Other projects, such as the Bamboo Raft Factory 武夷山竹筏育制场 in the Wuyishan Mountains (Fujian Province) and the Museum of Handcraft Paper 云南腾冲高黎贡手工造纸博物馆 at the foot of Gaoligong Mountain (Yunnan Province), exemplify Hua’s wish ‘to work on small-scale projects, allowing me more time for design and a better control of the building process.’ For architects operating from China’s capital, it can be hard to keep control over projects they have designed for locations in the countryside. Hua confesses, however, that his desire for control and a straightforward approach can also lead to conflicts: ‘The Bamboo Raft Factory in Fujian is nearing the start of construction and faces a lot of challenges from an organizational perspective. The way it works is that they first need to burn the bamboo so they can bend it, and once this is done they need to assemble it quickly with wires. While this is going on, there’s continuous fire and smoke at the building site, which not everybody involved finds a good idea.

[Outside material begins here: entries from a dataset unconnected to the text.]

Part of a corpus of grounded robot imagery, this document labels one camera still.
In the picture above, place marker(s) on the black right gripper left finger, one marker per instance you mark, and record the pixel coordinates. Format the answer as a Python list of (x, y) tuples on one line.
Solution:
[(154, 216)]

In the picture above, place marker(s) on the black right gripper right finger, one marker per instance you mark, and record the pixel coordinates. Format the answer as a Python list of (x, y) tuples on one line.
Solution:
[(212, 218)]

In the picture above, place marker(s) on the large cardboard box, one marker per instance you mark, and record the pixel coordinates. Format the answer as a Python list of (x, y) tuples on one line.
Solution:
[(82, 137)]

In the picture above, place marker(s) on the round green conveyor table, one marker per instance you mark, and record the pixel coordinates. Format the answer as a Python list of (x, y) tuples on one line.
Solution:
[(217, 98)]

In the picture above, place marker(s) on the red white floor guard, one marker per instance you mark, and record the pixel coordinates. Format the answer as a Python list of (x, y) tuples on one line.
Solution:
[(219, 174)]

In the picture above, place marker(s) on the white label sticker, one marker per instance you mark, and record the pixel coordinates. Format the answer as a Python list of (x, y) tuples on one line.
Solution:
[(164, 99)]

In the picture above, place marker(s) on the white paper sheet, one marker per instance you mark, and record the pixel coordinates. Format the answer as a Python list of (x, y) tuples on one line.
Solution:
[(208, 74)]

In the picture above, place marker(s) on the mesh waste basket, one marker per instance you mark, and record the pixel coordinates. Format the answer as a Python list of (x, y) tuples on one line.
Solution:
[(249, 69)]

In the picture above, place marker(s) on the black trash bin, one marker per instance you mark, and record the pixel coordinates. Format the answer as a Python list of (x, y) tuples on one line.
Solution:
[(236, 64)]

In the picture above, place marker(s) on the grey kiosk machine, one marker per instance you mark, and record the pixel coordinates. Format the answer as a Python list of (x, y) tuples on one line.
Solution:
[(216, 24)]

Striking a balance between form and construction technique is an important part of TAO’s projects in remote places, but the firm has also been developing a series of urban buildings with a more modern style. The Riverside Clubhouse 水边会所——折叠的范斯沃斯 in Yancheng is a sort of folded Farnsworth House, for which TAO created a new form by stretching, looping and folding Mies’s famed design. The viewing pavilion on a hill in Tashan Park in Weihai is conceived as a half-buried, half-cantilevered volume with three viewing platforms spread out like the branches of a tree. In his design, Hua focused on incorporating existing trees on the site into the project, but, as always, ‘during construction some careless workers destroyed a couple of trees’.

As it happens, Hua has just come back from visiting the Xiaoquan Elementary School 四川德阳孝泉镇民族小学灾后重建 over the weekend. He pulls out his mobile phone and shows me some images. ‘I like to see how the children are using the space and playing in it,’ he says. ‘These children have their own way of using the space, which is different from the way I thought about it during the design phase. Users are always very creative.

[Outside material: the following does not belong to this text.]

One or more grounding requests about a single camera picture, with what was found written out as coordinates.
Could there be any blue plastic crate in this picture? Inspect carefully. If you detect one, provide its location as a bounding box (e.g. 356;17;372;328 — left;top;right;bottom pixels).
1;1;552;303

What surprised you when you saw the children at the Xiaoquan Elementary School? Can you give an example?

HUA LI: We designed a small corner space for the children, with benches in concrete, but they are using them as tables to do their homework. I even saw a kid using a bench to do sit-ups. Another element of our design – which we call ‘window furniture’, meant for children to sit or lie down in – has been turned into a small outdoor library. When you return to projects and observe their use, it helps you to understand how the place adapts to daily activities. I rarely do commercial projects initiated by developers, projects where you do not know who the user is. When a client asks me to design something first – for users to be determined later – I simply say no. Look at all these museum projects in China. They ask you to design one without even know what they’re going to put in it. This is very common and quite ridiculous, if you think about it.

Does it demand another way of looking at architecture?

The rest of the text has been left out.